Expanding on working with phzr objects, my original intention was to go very deep into splitting out object into entity components. I would have entities that had separate gameplay components and phzr object components. For example, an entity would have an ExplorationGroup component for the game-level data, and a Group component for the phzr object. That was probably an abstraction too far. I eventually needed to do one check on the game-level data, and then another call to get the phzr object to update it, and was doing this constantly, leading to repetitive code. I started just including the phzr object as a property of the game-level component, which made for much shorter code, especially when I figured out how to use map destructuring.

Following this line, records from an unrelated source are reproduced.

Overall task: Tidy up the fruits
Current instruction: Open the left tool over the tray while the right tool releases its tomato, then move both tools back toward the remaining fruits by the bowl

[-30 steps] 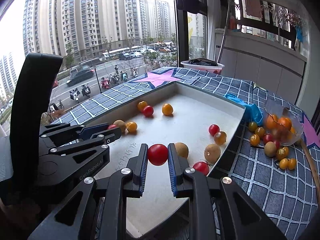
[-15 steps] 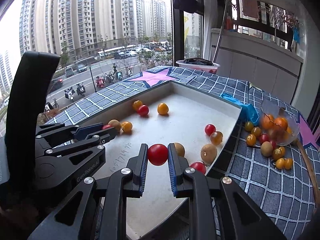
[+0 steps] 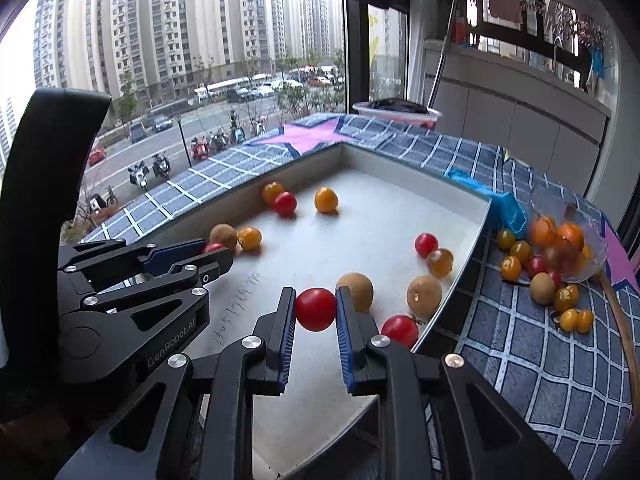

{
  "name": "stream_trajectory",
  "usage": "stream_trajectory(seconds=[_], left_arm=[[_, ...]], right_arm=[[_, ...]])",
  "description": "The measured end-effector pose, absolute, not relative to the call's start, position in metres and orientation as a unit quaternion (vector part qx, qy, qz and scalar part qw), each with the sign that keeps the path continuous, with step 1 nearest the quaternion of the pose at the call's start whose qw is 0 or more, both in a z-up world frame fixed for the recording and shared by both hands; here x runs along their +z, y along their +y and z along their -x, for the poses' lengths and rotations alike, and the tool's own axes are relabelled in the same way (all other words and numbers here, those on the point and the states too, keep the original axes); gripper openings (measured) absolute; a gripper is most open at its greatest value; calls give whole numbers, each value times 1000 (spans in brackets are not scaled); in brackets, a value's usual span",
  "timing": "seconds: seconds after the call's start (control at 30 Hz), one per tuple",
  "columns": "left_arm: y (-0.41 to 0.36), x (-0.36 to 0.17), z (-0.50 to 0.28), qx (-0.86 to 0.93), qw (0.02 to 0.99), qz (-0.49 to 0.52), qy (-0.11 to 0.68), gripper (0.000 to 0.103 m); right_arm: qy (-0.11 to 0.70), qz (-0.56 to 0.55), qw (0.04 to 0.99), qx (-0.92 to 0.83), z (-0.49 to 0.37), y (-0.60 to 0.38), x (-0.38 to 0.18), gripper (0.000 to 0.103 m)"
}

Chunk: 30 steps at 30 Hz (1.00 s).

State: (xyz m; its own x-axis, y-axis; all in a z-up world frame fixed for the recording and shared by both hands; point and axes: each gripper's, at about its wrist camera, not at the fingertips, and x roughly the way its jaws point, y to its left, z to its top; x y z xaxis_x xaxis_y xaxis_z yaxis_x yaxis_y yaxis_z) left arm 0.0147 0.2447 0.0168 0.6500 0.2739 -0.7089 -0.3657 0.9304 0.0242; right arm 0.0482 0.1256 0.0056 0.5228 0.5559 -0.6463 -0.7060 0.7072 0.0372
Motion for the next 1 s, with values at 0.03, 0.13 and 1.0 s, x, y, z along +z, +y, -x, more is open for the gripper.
stream_trajectory(seconds=[0.03,0.13,1.0], left_arm=[[245,16,-16,176,905,60,383,20],[246,14,-17,176,901,64,391,20],[250,18,-13,173,907,88,374,80]], right_arm=[[328,115,864,365,-49,126,5,21],[340,118,859,365,-52,128,2,22],[300,89,888,338,-44,108,15,41]])
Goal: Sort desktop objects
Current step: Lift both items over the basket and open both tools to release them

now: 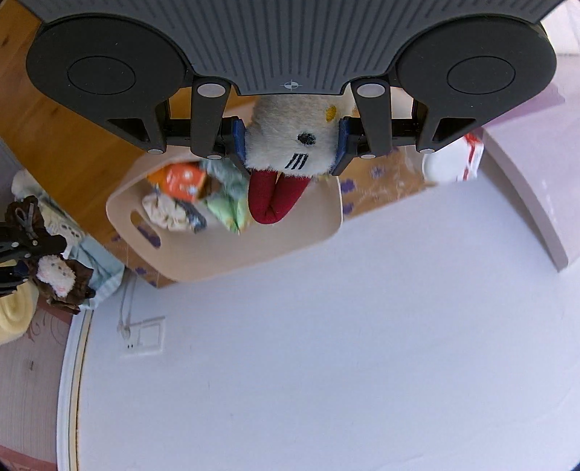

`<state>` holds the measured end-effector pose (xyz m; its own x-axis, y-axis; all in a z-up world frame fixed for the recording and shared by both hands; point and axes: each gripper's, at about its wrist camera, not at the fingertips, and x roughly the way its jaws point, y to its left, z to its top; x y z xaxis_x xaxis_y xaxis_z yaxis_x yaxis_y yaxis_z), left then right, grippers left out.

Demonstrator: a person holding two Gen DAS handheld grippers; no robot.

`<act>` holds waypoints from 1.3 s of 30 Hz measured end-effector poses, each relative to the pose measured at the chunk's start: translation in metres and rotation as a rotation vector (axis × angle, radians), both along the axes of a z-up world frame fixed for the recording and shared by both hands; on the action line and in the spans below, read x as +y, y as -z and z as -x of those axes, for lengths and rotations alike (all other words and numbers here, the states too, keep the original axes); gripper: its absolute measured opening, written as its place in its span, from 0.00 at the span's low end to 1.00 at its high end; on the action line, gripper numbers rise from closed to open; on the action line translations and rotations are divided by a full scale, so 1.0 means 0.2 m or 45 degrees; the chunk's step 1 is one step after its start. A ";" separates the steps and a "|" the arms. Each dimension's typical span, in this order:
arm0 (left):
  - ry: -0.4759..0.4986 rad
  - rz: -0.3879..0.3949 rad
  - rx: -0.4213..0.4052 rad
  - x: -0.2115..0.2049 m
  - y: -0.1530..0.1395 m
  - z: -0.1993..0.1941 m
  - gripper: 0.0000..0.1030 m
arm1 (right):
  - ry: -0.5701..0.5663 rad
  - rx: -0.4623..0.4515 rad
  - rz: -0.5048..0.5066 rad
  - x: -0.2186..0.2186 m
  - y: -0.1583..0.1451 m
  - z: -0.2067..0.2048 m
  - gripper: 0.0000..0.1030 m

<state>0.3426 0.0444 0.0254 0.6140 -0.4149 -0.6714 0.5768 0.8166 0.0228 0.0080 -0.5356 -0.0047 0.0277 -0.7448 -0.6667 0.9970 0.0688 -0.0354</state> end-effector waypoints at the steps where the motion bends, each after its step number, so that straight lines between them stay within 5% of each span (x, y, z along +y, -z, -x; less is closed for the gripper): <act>1: 0.003 0.005 -0.007 -0.02 -0.01 -0.03 0.45 | 0.002 0.003 0.008 -0.02 0.00 0.00 0.27; 10: -0.002 0.038 0.005 -0.13 0.00 -0.21 0.45 | 0.007 0.028 0.012 -0.24 0.05 -0.04 0.27; 35: -0.057 0.032 0.308 -0.45 0.47 -0.52 0.45 | 0.018 0.068 -0.275 -0.59 0.56 -0.20 0.27; 39: -0.044 0.034 0.300 -0.48 0.47 -0.51 0.48 | 0.022 0.074 -0.295 -0.59 0.59 -0.20 0.42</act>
<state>0.4444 -0.0520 -0.0678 0.4557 -0.4160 -0.7869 0.5356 0.8343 -0.1308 0.0488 -0.6538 -0.1231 -0.0272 -0.5716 -0.8201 0.9948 0.0647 -0.0782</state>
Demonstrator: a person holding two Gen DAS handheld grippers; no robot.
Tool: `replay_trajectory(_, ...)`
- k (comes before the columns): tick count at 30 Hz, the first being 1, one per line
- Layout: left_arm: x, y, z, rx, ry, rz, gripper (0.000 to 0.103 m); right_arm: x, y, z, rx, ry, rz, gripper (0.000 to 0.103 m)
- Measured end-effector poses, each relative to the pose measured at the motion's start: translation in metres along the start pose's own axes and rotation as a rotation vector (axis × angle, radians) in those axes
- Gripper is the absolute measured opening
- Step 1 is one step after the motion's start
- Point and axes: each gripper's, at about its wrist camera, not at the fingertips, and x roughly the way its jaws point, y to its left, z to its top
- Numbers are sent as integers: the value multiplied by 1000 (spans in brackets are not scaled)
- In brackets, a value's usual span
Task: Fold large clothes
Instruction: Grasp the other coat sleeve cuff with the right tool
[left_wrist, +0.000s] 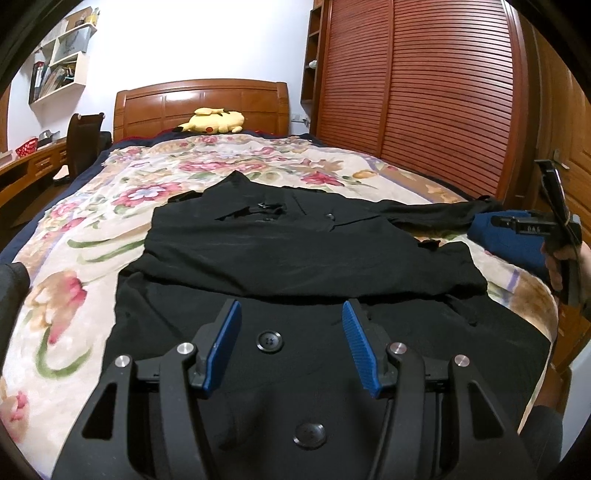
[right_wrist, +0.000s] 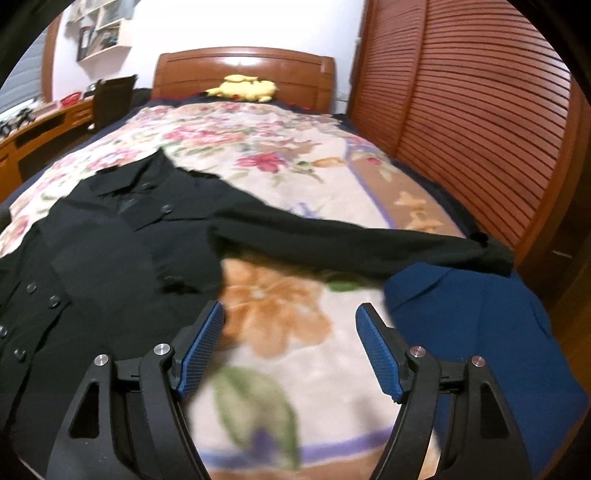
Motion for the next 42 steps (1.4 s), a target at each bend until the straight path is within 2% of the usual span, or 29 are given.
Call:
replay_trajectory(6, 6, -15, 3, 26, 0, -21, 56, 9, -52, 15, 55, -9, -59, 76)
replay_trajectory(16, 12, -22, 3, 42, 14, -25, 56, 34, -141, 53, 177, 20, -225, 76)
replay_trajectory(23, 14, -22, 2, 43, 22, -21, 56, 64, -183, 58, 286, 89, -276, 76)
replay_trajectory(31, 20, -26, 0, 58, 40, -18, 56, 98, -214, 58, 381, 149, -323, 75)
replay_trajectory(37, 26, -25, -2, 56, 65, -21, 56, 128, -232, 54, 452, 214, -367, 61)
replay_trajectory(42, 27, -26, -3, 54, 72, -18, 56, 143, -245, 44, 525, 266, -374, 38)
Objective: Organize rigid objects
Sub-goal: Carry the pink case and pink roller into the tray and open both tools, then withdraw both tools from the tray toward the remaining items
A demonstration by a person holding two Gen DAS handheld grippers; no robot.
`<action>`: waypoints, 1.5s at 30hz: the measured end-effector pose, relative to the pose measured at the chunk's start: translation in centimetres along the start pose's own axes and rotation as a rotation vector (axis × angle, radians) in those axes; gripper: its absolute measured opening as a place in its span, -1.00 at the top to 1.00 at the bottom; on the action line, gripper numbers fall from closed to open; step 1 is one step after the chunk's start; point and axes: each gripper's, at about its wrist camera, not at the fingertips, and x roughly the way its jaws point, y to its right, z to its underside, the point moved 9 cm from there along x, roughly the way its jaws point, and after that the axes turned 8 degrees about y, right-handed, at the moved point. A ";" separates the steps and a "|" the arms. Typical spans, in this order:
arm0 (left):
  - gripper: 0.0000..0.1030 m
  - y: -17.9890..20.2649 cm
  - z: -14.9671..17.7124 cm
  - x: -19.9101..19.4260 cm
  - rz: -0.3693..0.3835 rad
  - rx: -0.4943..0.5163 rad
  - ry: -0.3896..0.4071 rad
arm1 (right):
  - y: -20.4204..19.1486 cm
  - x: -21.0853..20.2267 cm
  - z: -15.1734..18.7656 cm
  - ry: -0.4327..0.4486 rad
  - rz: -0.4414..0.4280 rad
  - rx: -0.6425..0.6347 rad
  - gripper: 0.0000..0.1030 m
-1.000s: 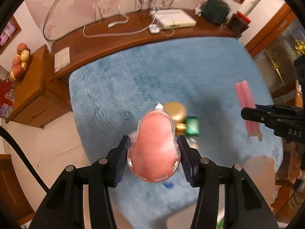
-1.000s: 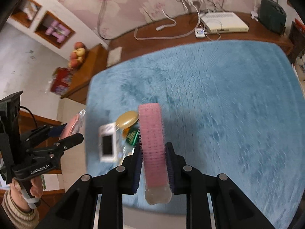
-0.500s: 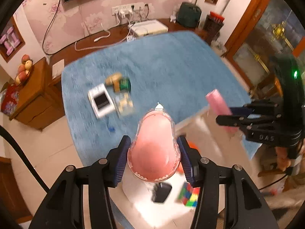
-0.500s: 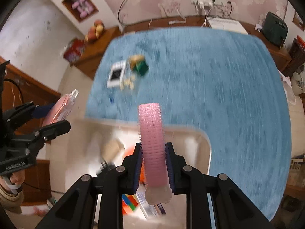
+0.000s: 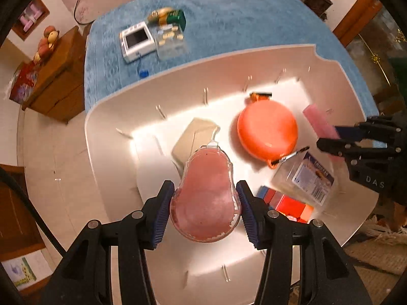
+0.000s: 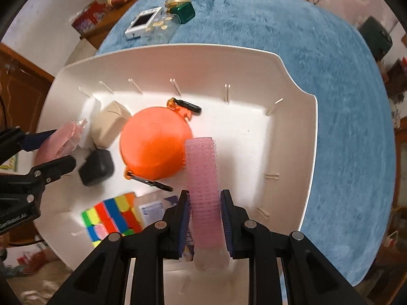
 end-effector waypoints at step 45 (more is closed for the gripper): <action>-0.49 -6.5 -10.1 -9.6 -0.057 -0.089 0.313 | -1.5 -8.2 -9.2 0.245 -0.074 0.072 -0.12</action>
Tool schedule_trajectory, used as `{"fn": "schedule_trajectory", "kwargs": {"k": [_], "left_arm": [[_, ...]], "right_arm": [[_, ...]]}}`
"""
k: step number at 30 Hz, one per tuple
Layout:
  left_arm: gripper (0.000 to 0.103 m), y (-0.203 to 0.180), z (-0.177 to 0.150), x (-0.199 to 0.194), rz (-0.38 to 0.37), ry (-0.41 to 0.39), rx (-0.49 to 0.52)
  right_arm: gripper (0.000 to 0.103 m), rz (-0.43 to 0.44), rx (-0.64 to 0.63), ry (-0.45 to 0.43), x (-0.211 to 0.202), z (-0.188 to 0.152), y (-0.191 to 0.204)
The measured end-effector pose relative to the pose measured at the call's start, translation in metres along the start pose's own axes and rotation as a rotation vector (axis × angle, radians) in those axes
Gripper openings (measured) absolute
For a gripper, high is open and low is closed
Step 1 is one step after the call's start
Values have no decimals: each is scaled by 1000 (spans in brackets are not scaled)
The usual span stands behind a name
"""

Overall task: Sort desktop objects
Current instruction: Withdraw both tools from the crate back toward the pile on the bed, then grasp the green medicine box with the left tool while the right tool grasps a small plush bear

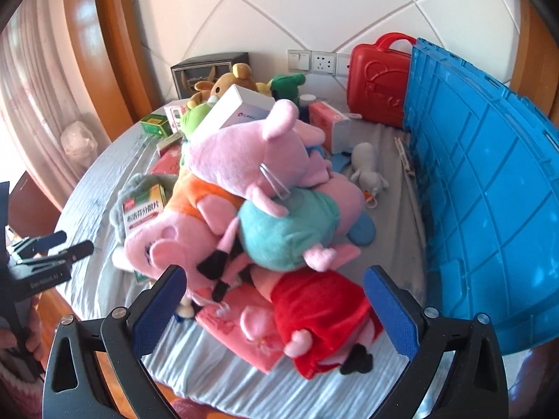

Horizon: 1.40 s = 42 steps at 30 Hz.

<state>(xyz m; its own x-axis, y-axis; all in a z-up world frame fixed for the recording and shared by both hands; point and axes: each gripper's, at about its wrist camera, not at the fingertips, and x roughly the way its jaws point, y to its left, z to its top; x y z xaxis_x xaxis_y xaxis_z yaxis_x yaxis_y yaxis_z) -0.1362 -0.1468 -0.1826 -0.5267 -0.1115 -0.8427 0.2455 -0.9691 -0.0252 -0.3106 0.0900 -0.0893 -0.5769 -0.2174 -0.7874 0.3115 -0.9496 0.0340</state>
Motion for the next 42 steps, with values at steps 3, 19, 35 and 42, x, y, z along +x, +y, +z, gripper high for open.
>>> {"fn": "schedule_trajectory", "kwargs": {"k": [3,19,35,42], "left_arm": [[75,9,13,20,-38,28,49],[75,-6,18,112,-265,236,84],[67,-4,13,115,-150,132,189],[66,18,25,114,-180,141,127]], "right_arm": [[103,-39,40,10,12,3,14],[103,-115,283,141,61,-34,30],[103,-93,384,333,119,-117,-3],[103,-64,396,299,112,-112,-2]]}}
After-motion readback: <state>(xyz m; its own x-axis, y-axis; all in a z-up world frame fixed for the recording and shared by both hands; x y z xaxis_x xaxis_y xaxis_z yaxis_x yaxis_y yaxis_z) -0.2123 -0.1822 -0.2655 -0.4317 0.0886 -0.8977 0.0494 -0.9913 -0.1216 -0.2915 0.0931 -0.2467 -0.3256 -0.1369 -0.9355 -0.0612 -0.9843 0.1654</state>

The last thing I feel like I learned is to strongly consider when you actually need to have things participate as an entity. Many of the components I made ended up being singletons. This added repetitive code because I would use brute's functions to get all the entities with a specific component, and then immediately pass it to first. I didn't write up a function wrapping that up until very late. Comparatively, I did not place the phzr game object in an entity and just accessed it through a normal property on the state object. That probably would have made more sense in the long run for the singletons. Basically, if you may have multiple "instances" of an object, using the entity system makes sense. But if you know you're going to have only one, ever, make your life easier and make it visible at the top as a property.

So to sum up:

  • Understand the ins and outs of your engine
  • Delegate very specific code to namespaces handling certain "systems"
  • Tie your systems into a pipeline that operate on the game state
  • Don't divide things up into components until you're sure you want to
  • Don't divide things up into entities until you're sure you want to

What I'm Going to Do Next

I do want to finish up the game, though it's going to have vastly different flavor than I originally intended, simply because I don't think it's worth me to dive down too deep into making this the most perfect game I had originally intended. It's just not a story or gameplay experience I care that much about. I'll also probably do some work to pull out the more common code into a template so I can make a Phaser game all that much quicker.

And then, make more even more games!